Rose’s story: “Moorfields is a second home”
As a baby, Rose’s daughter Gabrielle was treated at Moorfields for glaucoma. Her doctors and nurses worked hard to make sure that she could have a normal, happy childhood.
Rose gave birth to Gabrielle in 1993.Her other daughter, Tanya, was excited to have a new sibling to play with.
During routine checks, one of the doctors was concerned about Gabrielle’s eyes. Two weeks later, they went to Great Ormond Street Hospital to remove a cataract in her eye.
Soon after, Gabrielle was diagnosed with congenital glaucoma.
What is congenital glaucoma?
Congenital glaucoma is a type of glaucoma that affects babies and children. Some people are born with it, while others develop it during childhood.
It is sometimes referred to as ‘paediatric’ or ‘juvenile’ glaucoma.
It occurs when high pressure damages the delicate nerve fibres in the optic nerve which carry signals from the eyes to the brain.
This high pressure is caused by having too much liquid inside the eyeball. It’s usually because the drainage channel inside the eye has not formed properly inside the womb, or because it has become blocked by inflammation inside the eye.
Congenital glaucoma is rare but it can cause young people to lose some of their eyesight.
1 in 20,000
About 1 in 20,000 children are born with glaucoma, or develop it in childhood
Most children and young people with congenital glaucoma need an eye operation and eye drops to bring the pressure inside their eye down and prevent sight loss.

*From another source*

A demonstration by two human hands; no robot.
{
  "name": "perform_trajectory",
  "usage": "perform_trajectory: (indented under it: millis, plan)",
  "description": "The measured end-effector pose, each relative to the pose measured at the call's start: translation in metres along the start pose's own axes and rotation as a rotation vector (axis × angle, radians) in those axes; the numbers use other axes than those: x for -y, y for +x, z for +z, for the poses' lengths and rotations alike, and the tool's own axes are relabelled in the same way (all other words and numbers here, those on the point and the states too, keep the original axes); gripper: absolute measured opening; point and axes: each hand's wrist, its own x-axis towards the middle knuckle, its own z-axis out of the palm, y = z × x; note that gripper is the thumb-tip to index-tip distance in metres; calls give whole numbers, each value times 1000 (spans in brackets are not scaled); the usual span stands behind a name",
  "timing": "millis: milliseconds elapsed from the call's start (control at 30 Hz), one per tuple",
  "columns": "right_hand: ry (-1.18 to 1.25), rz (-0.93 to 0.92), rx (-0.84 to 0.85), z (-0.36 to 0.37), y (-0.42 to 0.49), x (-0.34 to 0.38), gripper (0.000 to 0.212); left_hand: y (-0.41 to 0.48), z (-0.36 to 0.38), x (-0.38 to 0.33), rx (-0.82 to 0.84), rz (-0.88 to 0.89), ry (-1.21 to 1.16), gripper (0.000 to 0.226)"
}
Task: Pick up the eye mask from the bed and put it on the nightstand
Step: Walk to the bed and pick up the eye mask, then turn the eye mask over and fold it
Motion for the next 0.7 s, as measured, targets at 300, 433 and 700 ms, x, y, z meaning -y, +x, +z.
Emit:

“This was the beginning of something no parent could be prepared for,” Rose explains. “We didn’t know back then that Gabrielle would have to endure many more procedures to control the pressure in her eye.”
Gabrielle’s treatment at Moorfields
At the age of three, Gabrielle was a specialist glaucoma clinic at Moorfields Eye Hospital. Gabrielle went to the clinic every week.
She quickly learned to climb into the adult sized examining chairs, balancing on her knees to rest her chin on the bar ready for a check up.
Gabrielle’s condition was extremely rare and doctors had to find a way to manage the pressure in her eye to save her sight. They put her on a course of eye drops, which worked for a while, but by the age of five she needed another operation.
Despite the surgery, the pain and thousands of eye drops, Gabrielle always remained positive, thanks partly to the warmth of the Moorfields welcome.
Growing up without limits
The doctors and nurses at Moorfields taught Gabrielle to manage her condition so that she could live life to the full.
The team supported her throughout school and her appointments were fitted around her studies and travel.
And as Gabrielle grew older, she learned how to ride horses – a life long passion that helped her get her through the bad times and the good.